2. Keep your lower back pressed into the floor and slowly raise your legs to a 90-degree angle.
3. Lower your legs back down without touching the ground and repeat.
Benefits:
Leg raises are excellent for engaging the lower abs while also working the hip flexors. This exercise helps in building core strength and stability, which is essential for various physical activities.
Tips To Keep In Mind:
- Keep your movements controlled and avoid arching your back.
- To make the exercise more challenging, try holding the legs a few inches off the ground before raising them again.
2. Reverse Crunches
How to Perform:
1. Lie on your back with your knees bent and feet flat on the floor.

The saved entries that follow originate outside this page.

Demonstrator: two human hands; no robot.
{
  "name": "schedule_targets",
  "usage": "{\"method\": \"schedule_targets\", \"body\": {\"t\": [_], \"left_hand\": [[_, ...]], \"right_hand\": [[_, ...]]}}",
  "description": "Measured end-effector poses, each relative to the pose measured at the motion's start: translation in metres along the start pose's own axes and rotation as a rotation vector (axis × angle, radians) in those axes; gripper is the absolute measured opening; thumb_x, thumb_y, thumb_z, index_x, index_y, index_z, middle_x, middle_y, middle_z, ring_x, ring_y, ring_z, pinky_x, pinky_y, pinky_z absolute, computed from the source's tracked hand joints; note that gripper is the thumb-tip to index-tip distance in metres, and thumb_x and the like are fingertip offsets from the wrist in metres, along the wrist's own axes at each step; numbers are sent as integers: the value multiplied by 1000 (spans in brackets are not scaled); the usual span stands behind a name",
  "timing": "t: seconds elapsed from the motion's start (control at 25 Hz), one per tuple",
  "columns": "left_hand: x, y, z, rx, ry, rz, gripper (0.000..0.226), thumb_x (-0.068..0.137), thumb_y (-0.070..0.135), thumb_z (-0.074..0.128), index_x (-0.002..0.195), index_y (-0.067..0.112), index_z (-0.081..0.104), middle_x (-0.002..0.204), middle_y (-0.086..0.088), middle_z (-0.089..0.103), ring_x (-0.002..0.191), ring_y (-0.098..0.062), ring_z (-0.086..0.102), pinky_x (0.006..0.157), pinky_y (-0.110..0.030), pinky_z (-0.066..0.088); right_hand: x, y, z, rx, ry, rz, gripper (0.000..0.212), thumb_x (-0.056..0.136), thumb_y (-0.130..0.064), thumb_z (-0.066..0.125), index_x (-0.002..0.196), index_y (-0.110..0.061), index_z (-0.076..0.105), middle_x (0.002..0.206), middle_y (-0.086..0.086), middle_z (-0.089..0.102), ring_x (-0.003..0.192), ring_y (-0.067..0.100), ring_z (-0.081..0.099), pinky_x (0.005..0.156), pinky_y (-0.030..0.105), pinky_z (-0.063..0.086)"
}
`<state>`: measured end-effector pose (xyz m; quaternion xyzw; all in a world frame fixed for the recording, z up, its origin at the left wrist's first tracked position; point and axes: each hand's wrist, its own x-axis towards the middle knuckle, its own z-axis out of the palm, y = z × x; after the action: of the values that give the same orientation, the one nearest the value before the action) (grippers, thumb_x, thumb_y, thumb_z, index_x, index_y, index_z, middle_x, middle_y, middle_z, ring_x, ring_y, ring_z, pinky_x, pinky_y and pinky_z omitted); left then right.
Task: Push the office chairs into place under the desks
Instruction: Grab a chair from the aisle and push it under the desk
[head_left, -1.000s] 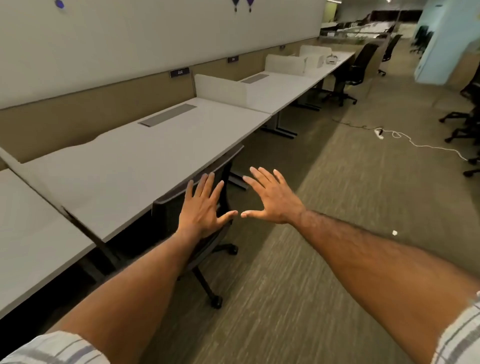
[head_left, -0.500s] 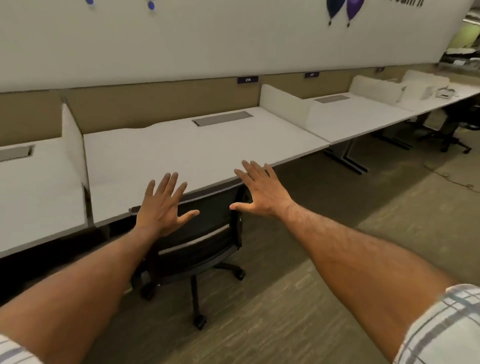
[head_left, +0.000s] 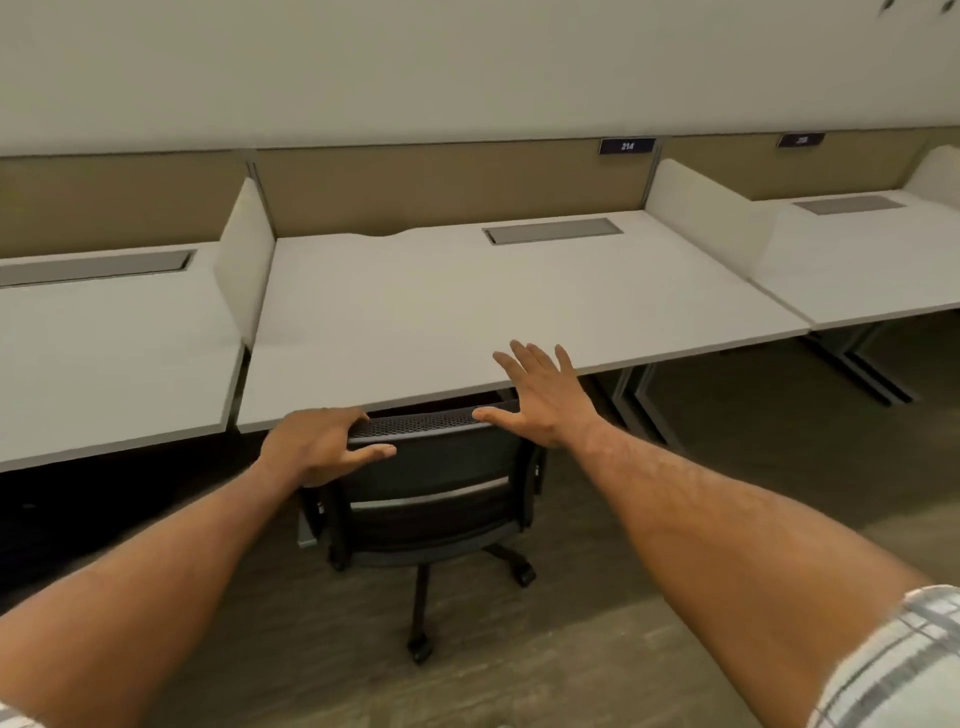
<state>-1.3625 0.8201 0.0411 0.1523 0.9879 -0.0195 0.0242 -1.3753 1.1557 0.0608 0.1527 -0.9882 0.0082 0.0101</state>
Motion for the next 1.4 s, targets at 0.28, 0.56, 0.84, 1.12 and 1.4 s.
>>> {"method": "schedule_targets", "body": {"t": [0.28,0.56,0.84,1.12,1.4], "left_hand": [[36,6,-7,-71,-126,60,110,60,107,9,126,36,61,109,11,71,88,-9,60,70,-31,42],[37,56,-9,-101,-145,2,118,57,109,10,131,31,61,110,9,72,90,-10,63,77,-33,52],[35,116,-6,-64,-118,-90,112,56,110,11,125,38,62,98,16,69,80,-2,60,65,-28,43],[57,172,-6,-80,-69,-99,112,58,109,15,128,36,63,98,13,69,80,-5,60,62,-28,40],[117,187,-6,-158,-50,-13,114,59,108,13,124,31,66,102,9,73,86,-11,63,73,-33,50]], "right_hand": [[35,39,33,161,-36,-88,93,59,-111,25,75,-25,58,67,-9,60,62,11,56,58,35,41],[33,83,36,231,-72,-149,96,57,-111,32,68,-18,54,63,-3,56,57,13,50,57,33,38],[6,130,37,267,-24,-189,76,88,-87,39,69,-16,59,67,-1,60,62,14,56,63,35,43],[1,192,37,206,25,-208,72,94,-78,40,75,-13,65,67,1,64,64,17,61,65,37,51],[24,241,37,194,64,-155,60,96,-71,44,72,-19,62,64,-3,60,61,14,57,58,34,50]]}}
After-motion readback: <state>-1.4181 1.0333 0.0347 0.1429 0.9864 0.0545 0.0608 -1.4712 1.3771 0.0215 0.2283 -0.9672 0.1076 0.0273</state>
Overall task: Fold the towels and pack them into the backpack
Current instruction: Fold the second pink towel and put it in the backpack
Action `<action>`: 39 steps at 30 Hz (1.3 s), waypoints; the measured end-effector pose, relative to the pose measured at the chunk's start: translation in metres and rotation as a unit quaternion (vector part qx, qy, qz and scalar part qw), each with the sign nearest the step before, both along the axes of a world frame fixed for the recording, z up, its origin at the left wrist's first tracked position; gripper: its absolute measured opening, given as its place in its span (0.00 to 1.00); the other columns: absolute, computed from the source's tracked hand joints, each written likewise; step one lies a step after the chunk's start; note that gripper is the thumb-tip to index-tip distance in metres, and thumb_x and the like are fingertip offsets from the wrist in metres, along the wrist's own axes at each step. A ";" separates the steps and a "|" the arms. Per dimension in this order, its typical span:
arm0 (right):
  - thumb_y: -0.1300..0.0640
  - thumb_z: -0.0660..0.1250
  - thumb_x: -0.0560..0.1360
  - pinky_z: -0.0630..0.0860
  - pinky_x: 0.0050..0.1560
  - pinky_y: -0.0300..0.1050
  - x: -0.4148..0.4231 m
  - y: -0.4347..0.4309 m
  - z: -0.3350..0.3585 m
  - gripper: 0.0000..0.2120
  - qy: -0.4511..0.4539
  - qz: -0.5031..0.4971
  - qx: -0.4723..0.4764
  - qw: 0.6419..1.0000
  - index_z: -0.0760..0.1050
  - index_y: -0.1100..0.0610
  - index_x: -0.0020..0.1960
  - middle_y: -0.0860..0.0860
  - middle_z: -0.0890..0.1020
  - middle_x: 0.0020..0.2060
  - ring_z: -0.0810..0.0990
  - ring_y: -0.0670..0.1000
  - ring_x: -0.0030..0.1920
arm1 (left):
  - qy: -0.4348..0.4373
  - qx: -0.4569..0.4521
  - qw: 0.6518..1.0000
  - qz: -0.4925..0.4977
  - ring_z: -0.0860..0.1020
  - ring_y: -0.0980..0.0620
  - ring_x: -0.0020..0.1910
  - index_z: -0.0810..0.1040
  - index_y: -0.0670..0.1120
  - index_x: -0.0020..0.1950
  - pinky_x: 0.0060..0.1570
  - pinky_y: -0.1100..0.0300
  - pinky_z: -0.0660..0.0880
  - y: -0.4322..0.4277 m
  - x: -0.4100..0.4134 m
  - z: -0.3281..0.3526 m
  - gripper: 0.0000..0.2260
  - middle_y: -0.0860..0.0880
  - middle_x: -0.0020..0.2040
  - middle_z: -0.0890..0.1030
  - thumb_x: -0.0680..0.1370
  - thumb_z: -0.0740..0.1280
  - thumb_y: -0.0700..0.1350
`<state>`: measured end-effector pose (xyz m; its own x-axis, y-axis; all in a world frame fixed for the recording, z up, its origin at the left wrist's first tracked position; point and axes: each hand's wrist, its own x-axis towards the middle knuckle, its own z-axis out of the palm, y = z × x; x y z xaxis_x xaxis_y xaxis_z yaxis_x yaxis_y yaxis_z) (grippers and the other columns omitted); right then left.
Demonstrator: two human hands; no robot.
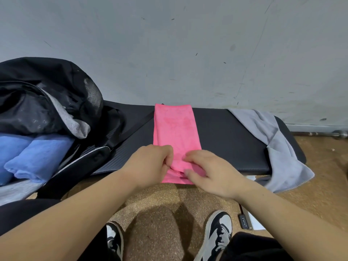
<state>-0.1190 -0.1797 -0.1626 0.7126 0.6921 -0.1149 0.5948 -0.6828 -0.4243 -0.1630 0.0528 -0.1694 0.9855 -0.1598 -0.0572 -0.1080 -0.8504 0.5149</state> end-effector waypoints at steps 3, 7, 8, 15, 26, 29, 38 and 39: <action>0.33 0.63 0.77 0.77 0.62 0.45 0.011 0.005 0.003 0.23 -0.028 0.007 -0.031 0.999 0.80 0.45 0.63 0.39 0.81 0.63 0.77 0.42 0.63 | -0.003 0.009 1.000 0.006 0.79 0.51 0.41 0.78 0.56 0.49 0.43 0.48 0.78 0.001 0.004 -0.003 0.07 0.55 0.40 0.83 0.78 0.65 0.43; 0.52 0.64 0.80 0.78 0.48 0.47 0.021 0.013 0.003 0.09 -0.007 -0.026 0.032 0.999 0.81 0.50 0.44 0.45 0.84 0.44 0.80 0.47 0.44 | 0.004 0.002 1.000 0.008 0.79 0.52 0.44 0.78 0.57 0.50 0.46 0.48 0.79 0.004 0.010 -0.005 0.10 0.56 0.44 0.83 0.78 0.63 0.41; 0.54 0.65 0.80 0.78 0.45 0.48 0.024 0.013 0.002 0.10 0.019 -0.060 0.054 0.997 0.80 0.51 0.42 0.46 0.84 0.40 0.80 0.48 0.41 | 0.004 -0.003 1.000 0.003 0.79 0.53 0.44 0.78 0.57 0.49 0.46 0.48 0.79 0.004 0.011 -0.005 0.10 0.57 0.45 0.82 0.78 0.64 0.40; 0.54 0.66 0.82 0.77 0.40 0.50 0.034 0.021 -0.004 0.14 0.057 -0.119 0.093 0.987 0.77 0.46 0.38 0.46 0.79 0.30 0.78 0.48 0.34 | 0.002 0.080 0.992 -0.100 0.73 0.56 0.59 0.82 0.61 0.63 0.50 0.49 0.78 -0.002 0.013 -0.006 0.20 0.58 0.59 0.73 0.81 0.63 0.38; 0.50 0.64 0.82 0.74 0.39 0.45 0.031 0.024 0.006 0.12 0.038 -0.097 0.004 0.995 0.82 0.52 0.46 0.45 0.79 0.32 0.78 0.48 0.36 | 0.017 0.119 0.986 -0.118 0.74 0.51 0.43 0.73 0.52 0.39 0.43 0.47 0.78 0.010 -0.003 0.020 0.03 0.54 0.45 0.72 0.73 0.64 0.46; 0.47 0.63 0.82 0.76 0.42 0.47 0.029 0.023 0.007 0.15 0.035 -0.090 -0.012 0.995 0.80 0.54 0.44 0.49 0.83 0.36 0.80 0.51 0.39 | 0.037 0.113 0.985 -0.123 0.73 0.52 0.41 0.68 0.53 0.37 0.42 0.48 0.77 0.010 -0.012 0.024 0.06 0.54 0.43 0.71 0.72 0.64 0.47; 0.46 0.75 0.74 0.78 0.54 0.52 0.015 0.019 -0.006 0.10 -0.023 -0.020 -0.013 0.999 0.76 0.47 0.42 0.42 0.74 0.48 0.74 0.48 0.51 | 0.048 0.250 0.966 -0.053 0.79 0.46 0.52 0.67 0.52 0.44 0.45 0.53 0.75 -0.003 -0.012 0.018 0.17 0.51 0.49 0.75 0.78 0.63 0.65; 0.46 0.75 0.73 0.78 0.53 0.52 0.014 0.020 -0.008 0.10 -0.034 -0.019 -0.010 0.999 0.76 0.49 0.44 0.42 0.74 0.48 0.72 0.47 0.50 | 0.036 0.247 0.967 -0.056 0.78 0.47 0.53 0.68 0.52 0.49 0.44 0.53 0.75 -0.006 -0.012 0.015 0.18 0.51 0.52 0.74 0.78 0.64 0.65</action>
<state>-0.1045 -0.1600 -0.1707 0.7446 0.6628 -0.0790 0.5958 -0.7133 -0.3690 -0.1755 0.0470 -0.1548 0.9543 -0.2007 -0.2213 -0.1923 -0.9796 0.0590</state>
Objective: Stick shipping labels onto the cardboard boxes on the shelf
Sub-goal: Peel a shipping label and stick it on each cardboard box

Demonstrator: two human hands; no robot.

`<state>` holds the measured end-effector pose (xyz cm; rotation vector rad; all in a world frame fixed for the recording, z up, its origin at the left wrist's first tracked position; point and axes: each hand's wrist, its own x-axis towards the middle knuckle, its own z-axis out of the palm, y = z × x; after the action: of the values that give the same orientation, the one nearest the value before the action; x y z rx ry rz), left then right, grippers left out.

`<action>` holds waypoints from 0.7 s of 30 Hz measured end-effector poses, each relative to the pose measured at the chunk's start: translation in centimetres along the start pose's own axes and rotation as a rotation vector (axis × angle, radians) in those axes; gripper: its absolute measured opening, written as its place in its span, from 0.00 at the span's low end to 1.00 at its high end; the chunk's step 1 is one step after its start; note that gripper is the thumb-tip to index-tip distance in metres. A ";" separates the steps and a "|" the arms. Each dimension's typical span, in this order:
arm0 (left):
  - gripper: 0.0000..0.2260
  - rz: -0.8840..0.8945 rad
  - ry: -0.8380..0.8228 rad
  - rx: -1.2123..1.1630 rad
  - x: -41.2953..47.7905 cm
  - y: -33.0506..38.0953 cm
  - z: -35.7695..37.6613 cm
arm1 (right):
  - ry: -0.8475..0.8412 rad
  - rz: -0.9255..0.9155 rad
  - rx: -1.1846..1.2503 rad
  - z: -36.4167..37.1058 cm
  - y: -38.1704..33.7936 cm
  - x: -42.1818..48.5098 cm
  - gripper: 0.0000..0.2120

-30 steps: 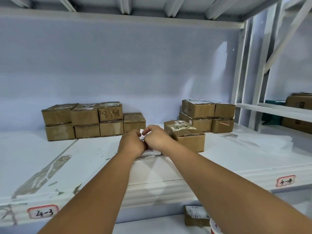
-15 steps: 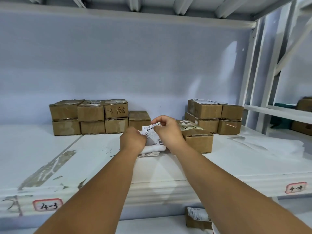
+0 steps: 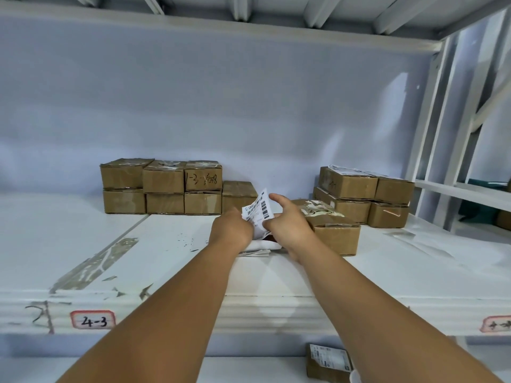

2. Place your hands underneath your hips for support.
3. Lift your knees towards your chest, curling your pelvis off the ground.
4. Slowly lower your legs back to the starting position and repeat.
Benefits:
Reverse crunches target the lower abdominal muscles more directly than traditional crunches. They are also gentler on the spine, making them a safer option for those with back issues.
Tips To Keep In Mind:
- Ensure that the movement is initiated from the lower abs, not just the legs.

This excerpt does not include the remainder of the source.